Managing domain architecture evolution through adaptive use case and business rule models
Carl Robert Carlson, Russell R. Hurlbut · 1998
The areas of domain engineering, vertical application frameworks, and business objects have generated considerable interest in industry and the research community during the last few years. In order for systems to be successfully implemented from such application frameworks, there are two major concerns that must be addressed: how to maintain non-interfering applications and how to minimize bias towards any individual application in developing the domain model. As we add new applications, we need to ensure that they are not destructive to each other. We also need to make certain that as we expand the domain model to accommodate new applications, that these future applications are not unnecessarily constrained or complex. Most of the related work to date has focused on defining the architectural structure of application frameworks or on maintaining structural and behavioral consistency. Methodologies have primarily focused on the definition of a domain model rather than its evolution. This thesis develops a conceptual framework for integrating various techniques to facilitate managing the evolution of a business domain architecture. As part of this conceptual framework, domain normal forms and normalization operations are defined. An adaptive use case model is proposed as an extension to the Unified Modeling Language (UML) specification.

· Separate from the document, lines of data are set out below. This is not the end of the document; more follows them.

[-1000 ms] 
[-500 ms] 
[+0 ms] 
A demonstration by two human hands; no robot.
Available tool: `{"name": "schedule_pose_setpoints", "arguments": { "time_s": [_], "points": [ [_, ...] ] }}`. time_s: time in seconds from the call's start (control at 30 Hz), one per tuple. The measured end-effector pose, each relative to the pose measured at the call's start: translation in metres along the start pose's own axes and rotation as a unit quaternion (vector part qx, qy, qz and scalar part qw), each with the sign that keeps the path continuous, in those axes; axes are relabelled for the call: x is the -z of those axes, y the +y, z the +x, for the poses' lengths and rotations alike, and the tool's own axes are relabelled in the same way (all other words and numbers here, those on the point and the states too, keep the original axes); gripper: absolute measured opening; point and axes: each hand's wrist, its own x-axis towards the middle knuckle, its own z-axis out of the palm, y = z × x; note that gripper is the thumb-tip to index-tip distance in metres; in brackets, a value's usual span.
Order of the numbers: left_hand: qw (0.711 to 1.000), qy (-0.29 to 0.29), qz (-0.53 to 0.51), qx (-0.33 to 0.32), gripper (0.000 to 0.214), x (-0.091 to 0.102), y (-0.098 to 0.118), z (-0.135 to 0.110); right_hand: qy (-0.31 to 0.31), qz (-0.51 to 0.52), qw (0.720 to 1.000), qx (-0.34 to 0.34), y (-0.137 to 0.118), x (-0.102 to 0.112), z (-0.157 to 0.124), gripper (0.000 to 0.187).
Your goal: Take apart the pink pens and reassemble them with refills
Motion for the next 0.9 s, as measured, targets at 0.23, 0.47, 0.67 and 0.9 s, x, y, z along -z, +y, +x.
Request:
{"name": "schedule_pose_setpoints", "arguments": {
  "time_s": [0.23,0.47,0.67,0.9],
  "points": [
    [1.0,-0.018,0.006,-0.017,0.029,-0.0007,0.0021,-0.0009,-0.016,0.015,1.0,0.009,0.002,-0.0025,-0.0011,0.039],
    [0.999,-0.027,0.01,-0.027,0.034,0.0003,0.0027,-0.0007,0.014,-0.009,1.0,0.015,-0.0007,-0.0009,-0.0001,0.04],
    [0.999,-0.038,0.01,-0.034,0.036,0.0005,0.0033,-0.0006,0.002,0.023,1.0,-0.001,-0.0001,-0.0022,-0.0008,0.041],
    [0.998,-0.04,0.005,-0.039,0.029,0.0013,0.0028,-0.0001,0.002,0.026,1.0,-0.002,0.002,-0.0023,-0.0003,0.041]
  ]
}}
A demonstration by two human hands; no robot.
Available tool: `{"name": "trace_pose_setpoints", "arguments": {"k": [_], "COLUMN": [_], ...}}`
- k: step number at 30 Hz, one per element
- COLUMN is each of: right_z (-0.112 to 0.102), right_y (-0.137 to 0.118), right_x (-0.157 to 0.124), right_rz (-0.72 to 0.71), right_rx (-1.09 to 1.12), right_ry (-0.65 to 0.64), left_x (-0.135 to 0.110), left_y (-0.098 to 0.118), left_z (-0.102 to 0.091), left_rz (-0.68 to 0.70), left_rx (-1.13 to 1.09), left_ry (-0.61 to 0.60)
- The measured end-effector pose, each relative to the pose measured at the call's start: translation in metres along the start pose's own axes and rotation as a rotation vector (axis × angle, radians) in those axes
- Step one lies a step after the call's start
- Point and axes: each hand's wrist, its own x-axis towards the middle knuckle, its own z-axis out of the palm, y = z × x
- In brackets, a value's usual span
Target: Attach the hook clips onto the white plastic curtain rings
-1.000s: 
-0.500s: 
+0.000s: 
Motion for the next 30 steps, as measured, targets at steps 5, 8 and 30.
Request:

A business rule pattern language and meta-model are also developed that describes how parameterized business rules can be integrated with adaptive use cases to manage domain model evolution. All of these models are synthesized into a domain evolution architectural transformation (DEAT) process model. Although considerable work remains, this thesis demonstrates the feasibility of utilizing the prescribed models for guiding performance of operations on a domain model. Through fit assessment and change cost analysis, new applications may be developed from the domain architecture with minimal bias and interference resulting in a more stabile and resilient domain model.